As to NVDA....personally it has come to dominate my portfolio. The position is now large enough that it determines if I have a loss or a gain most days. BUT.....I will not sell or take profit......I will ride the wave and let winners run. I still see this company as a 5-10 year hold.....minimum.....and probably longer. It will depend on how long their dominance lasts and if they can turn the company into a BIG CAP LONG TERM MONSTER with multi decade staying power....like MSFT, GOOGL, AAPL, and.AMZN. They are off to a very good start....but...the key will be what happens when the current leadership either retires or ages out of the company some time over the next 5-10 years. If they can put in place a great management team that can successfully make the transition from founder management......their future is very bright.
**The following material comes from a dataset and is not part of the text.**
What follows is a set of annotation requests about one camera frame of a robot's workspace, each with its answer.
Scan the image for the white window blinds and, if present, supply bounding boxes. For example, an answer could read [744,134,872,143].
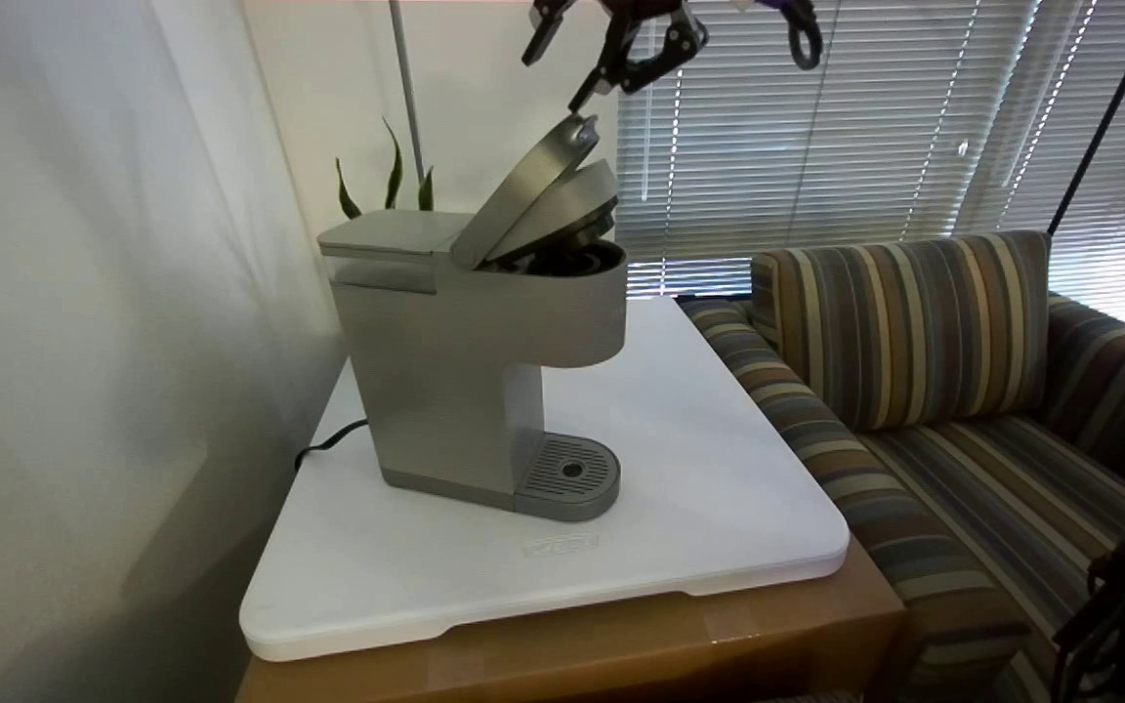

It is still an extremely mild market today....just drifting. I have seven of nine stocks green right now.....but.....the gains are small. Just what I would expect on a drifting day like today. The entire market is now focused on the NVDA earnings. They have come to dominate the entire market. I am not sure I have ever seen a stock as dominant in terms of the impact on the entire market as this company......perhaps MSFT in the 1990 to 2000 tine span.
I hate these sorts of meaningless surveys.....but this is in the news today so I will post it. The is in my opinion the worst sort of meaningless data....but it is put out there as economic......so we are stuck with it. Absolutely NOT a factor I would consider as an investor for the long term. US consumer confidence rises in August as Americans' optimism about future improves https://finance.yahoo.com/news/us-consumer-confidence-rises-august-141148632.html
It is a pretty DULL and BORING day when the above is all I can find. BUT.....dull and boring.....is better than wild and crazy in the markets.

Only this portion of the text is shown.